# WHAT TO WORK ON
When you reach the line in the listing below that contains "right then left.", begin returning lines exactly as written, and stop after the line that contains "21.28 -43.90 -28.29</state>". Return no other lines.

# DATA TO EXAMINE
+---+

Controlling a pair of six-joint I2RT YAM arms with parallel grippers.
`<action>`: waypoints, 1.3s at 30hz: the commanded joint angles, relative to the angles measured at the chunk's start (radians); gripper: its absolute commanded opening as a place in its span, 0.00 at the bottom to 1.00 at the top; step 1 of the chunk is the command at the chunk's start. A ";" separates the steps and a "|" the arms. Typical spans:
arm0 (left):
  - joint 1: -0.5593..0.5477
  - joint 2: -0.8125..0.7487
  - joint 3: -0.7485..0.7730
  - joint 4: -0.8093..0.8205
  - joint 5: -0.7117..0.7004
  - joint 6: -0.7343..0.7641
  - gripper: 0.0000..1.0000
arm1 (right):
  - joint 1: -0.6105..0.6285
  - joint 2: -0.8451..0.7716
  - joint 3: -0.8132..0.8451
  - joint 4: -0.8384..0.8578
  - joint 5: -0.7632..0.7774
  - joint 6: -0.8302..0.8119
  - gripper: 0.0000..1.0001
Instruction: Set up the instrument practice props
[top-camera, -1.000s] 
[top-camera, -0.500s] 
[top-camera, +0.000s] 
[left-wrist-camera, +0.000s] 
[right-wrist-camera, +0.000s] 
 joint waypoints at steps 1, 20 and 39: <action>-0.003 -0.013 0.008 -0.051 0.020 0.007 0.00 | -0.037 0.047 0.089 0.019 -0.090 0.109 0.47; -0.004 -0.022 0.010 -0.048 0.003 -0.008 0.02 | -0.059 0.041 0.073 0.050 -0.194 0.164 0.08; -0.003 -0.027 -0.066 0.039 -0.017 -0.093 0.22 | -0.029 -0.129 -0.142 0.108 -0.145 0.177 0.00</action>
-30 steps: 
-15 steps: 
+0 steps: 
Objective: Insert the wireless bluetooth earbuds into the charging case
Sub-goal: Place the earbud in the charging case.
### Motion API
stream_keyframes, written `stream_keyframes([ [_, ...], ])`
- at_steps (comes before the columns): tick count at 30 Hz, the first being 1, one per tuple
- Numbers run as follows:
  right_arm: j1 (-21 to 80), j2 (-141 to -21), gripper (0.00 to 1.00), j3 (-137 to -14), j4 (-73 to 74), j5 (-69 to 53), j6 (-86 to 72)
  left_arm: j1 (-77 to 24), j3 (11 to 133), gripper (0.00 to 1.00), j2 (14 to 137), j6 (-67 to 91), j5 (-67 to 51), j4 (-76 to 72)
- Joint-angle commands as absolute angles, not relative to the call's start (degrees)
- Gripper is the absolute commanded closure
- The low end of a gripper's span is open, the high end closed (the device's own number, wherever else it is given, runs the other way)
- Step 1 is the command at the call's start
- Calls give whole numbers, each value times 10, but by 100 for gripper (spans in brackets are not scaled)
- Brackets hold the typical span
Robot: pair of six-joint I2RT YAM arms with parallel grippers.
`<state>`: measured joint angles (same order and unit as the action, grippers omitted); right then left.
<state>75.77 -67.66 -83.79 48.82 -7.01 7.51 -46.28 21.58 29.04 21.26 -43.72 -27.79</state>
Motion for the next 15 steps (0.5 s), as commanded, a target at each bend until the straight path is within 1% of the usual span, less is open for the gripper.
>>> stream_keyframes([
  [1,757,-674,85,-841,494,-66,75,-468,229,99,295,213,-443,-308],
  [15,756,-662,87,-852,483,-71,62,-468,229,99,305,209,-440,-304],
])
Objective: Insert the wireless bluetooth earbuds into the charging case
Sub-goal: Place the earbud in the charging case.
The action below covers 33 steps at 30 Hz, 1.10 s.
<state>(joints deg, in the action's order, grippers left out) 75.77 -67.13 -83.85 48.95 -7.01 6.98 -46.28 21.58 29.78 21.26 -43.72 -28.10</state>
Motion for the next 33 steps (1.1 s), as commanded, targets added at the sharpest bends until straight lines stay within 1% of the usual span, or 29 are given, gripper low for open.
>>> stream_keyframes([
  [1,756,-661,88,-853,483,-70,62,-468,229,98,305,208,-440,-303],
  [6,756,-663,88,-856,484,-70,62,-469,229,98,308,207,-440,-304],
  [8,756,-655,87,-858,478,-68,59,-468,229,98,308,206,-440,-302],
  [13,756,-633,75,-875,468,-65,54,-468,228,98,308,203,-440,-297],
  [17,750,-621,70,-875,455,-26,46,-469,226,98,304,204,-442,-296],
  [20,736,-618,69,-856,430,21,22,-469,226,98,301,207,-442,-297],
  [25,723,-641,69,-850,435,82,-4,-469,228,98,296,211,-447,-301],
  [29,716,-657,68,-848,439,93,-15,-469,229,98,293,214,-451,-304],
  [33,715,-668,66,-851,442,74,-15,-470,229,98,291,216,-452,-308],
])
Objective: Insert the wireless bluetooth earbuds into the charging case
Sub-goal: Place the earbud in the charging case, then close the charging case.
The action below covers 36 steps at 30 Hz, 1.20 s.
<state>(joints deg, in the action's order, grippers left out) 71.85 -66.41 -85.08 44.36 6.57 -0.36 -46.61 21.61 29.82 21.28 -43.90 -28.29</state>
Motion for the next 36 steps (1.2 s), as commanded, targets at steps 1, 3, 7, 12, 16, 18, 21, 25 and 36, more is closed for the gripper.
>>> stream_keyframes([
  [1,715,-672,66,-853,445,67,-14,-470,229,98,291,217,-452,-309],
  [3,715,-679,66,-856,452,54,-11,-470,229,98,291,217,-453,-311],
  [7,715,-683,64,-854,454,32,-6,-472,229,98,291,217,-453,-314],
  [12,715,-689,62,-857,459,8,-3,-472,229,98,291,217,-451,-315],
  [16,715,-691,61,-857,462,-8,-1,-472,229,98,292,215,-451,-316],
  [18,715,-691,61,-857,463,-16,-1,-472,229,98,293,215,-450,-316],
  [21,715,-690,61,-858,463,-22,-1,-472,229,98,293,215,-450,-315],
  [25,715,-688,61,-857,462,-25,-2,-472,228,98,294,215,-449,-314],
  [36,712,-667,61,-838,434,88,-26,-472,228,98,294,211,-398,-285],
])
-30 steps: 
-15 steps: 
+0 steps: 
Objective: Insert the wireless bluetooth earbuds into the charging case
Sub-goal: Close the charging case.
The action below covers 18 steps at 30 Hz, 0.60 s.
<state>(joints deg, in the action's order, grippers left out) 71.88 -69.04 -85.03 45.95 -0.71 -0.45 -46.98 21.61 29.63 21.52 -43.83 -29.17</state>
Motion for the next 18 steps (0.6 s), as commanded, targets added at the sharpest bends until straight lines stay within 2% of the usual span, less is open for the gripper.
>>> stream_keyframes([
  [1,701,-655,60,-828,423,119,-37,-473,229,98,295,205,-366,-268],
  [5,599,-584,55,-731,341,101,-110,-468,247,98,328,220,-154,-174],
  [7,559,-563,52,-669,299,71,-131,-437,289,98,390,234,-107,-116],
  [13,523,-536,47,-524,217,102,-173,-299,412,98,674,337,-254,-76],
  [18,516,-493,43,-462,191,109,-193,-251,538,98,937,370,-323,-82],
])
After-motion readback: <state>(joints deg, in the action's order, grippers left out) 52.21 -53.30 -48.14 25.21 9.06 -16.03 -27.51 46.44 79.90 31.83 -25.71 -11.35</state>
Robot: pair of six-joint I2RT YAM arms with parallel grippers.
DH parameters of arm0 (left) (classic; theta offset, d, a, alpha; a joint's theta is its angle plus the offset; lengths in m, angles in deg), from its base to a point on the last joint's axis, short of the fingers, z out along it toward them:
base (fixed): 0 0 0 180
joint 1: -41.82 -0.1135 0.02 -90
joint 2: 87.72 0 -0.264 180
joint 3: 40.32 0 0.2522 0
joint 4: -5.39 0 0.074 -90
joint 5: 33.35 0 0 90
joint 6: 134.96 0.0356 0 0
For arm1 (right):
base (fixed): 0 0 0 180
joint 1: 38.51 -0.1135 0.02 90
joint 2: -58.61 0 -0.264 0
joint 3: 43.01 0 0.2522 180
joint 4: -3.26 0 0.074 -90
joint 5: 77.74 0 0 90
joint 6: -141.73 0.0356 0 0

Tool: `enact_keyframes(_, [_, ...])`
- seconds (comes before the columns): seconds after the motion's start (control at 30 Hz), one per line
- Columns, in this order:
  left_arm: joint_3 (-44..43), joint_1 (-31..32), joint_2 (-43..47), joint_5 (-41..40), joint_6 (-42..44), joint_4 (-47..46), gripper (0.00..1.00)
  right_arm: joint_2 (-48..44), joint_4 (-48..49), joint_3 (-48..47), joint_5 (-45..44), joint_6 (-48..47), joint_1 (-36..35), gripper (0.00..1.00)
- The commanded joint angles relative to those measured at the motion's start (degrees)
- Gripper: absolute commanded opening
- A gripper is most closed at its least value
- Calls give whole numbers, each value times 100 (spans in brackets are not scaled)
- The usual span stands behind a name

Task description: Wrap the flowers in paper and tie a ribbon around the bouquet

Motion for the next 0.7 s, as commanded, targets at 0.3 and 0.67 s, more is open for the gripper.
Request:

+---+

# OUTPUT FOR THIS EXERCISE
`<state>`: measured joint angles (same order and unit as the action, grippers omitted); right then left.
<state>75.77 -67.66 -83.79 48.82 -7.01 7.51 -46.28 21.58 29.04 21.26 -43.72 -27.79</state>
Motion for the next 15 steps (0.5 s), as commanded, a target at each bend until the straight path is within 1% of the usual span, less is open for the gripper.
>>> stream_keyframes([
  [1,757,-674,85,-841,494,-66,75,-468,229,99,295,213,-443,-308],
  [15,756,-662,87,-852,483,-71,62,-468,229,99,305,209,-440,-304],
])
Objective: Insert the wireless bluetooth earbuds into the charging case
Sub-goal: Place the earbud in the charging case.
The action below covers 33 steps at 30 Hz, 1.10 s.
<state>(joints deg, in the action's order, grippers left out) 75.77 -67.13 -83.85 48.95 -7.01 6.98 -46.28 21.58 29.78 21.26 -43.72 -28.10</state>
Motion for the next 33 steps (1.1 s), as commanded, targets added at the sharpest bends until straight lines stay within 1% of the usual span, or 29 are given, gripper low for open.
>>> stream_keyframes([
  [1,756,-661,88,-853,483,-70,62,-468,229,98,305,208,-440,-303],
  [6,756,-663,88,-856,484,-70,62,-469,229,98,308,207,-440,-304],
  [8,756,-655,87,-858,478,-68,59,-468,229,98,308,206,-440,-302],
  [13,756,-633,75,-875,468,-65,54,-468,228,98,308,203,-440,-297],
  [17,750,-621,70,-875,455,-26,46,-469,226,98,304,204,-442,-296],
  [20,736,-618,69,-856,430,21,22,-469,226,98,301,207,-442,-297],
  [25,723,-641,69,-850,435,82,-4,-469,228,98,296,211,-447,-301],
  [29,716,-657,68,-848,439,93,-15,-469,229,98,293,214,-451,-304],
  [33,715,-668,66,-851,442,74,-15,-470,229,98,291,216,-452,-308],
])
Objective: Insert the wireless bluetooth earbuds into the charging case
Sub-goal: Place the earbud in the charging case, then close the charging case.
The action below covers 36 steps at 30 Hz, 1.20 s.
<state>(joints deg, in the action's order, grippers left out) 71.85 -66.41 -85.08 44.36 6.57 -0.36 -46.61 21.61 29.82 21.28 -43.90 -28.29</state>

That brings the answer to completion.